All this and more in this week’s edition of Open Source Insight.
Open Source Security Provider Black Duck is the “Leader” in Independent Research Firm’s Assessment of Software Composition Analysis Providers
Black Duck is the only company in the “leader” category in the recently released: The Forrester Wave™: Software Composition Analysis, Q1 2017.
Software composition analysis (SCA) tools provide valuable data to security pros, legal pros, and app developers by identifying software vulnerabilities and exposing licenses for open source components. A comprehensive evaluation of “the six (SCA) providers that matter most and how they stack up,” the Forrester report assesses the current state of the software composition analysis market and provides in-depth analysis of the six providers.
Black Duck: To Keep Containers Secure, Monitor Your App Code, Too
The key to keeping containers secure is to think about the software running inside them, not just the software that hosts them. That’s the message Black Duck Software is aiming to send as adoption of container software increases.
In a discussion with Container Journal about container security, Black Duck said that “increasing container security means increasing the security of the applications deployed in containers.”
The company added, “Secure container frameworks are also obviously critical, but when those frameworks know nothing about the applications they encapsulate, they can’t possibly prevent well-crafted application attacks.”
When Open Source Meets the Enterprise
Via IT Business Edge: It seems that few organizations will need to convert all of their proprietary technology to open source, but open source will be desirable when it comes to supporting applications and services that are distributed across multi-platform cloud infrastructure. The biggest challenge of all will be to get these two constructs to work together.
The Changing Face of Open Source Licensing
Via DevPro: The GPL is the grandaddy of open source licenses, and is not only the license used by Linux, but is the license that gave birth to the open source movement. It was designed with the purpose of giving computer users control of their machines, guaranteeing that software would be freely available and modifiable by users. It has served that purpose well. It is also the backbone upon which enterprise adoption of open source is based, and being compatible with the GPL is considered to be a requirement for all open source licenses.

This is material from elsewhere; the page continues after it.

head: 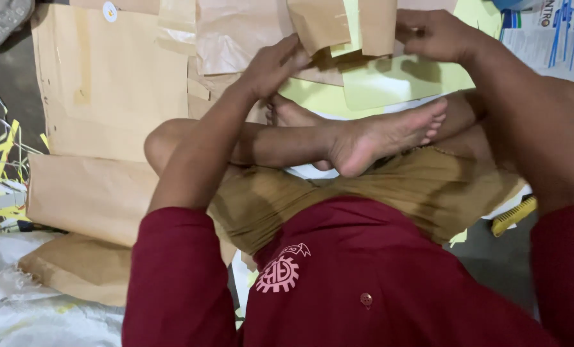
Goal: The recorder is wrapping stacks of printed cards in brown paper and securing the packages with tape.
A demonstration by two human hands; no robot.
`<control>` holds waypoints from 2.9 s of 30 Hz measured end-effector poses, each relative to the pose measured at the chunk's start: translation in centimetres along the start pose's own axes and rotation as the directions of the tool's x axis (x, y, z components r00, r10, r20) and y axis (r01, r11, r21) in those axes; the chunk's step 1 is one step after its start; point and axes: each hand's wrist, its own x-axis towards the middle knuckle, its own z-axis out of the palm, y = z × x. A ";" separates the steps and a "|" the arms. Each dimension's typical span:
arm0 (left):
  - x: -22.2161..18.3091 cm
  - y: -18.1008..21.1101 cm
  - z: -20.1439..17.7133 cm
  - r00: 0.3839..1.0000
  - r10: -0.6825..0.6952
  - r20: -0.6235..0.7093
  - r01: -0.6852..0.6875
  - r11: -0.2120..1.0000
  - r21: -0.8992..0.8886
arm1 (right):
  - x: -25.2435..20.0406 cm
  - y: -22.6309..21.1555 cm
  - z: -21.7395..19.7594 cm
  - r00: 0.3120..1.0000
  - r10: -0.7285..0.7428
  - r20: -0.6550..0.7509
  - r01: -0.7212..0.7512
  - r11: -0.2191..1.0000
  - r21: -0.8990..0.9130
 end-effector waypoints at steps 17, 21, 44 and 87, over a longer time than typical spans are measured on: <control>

80% Of Web Applications Contain at Least One Security Bug
A new study on Web application vulnerabilities by security software firm Contrast Security shows that sensitive data exposure affects 69% of these applications and is responsible for 26% of all vulnerabilities, reports DarkReading. Some 80% of applications contain at least one flaw, with an average of 45 vulnerabilities per application: 55% are affected by cross-site request forgery and 37% suffered from security misconfiguration.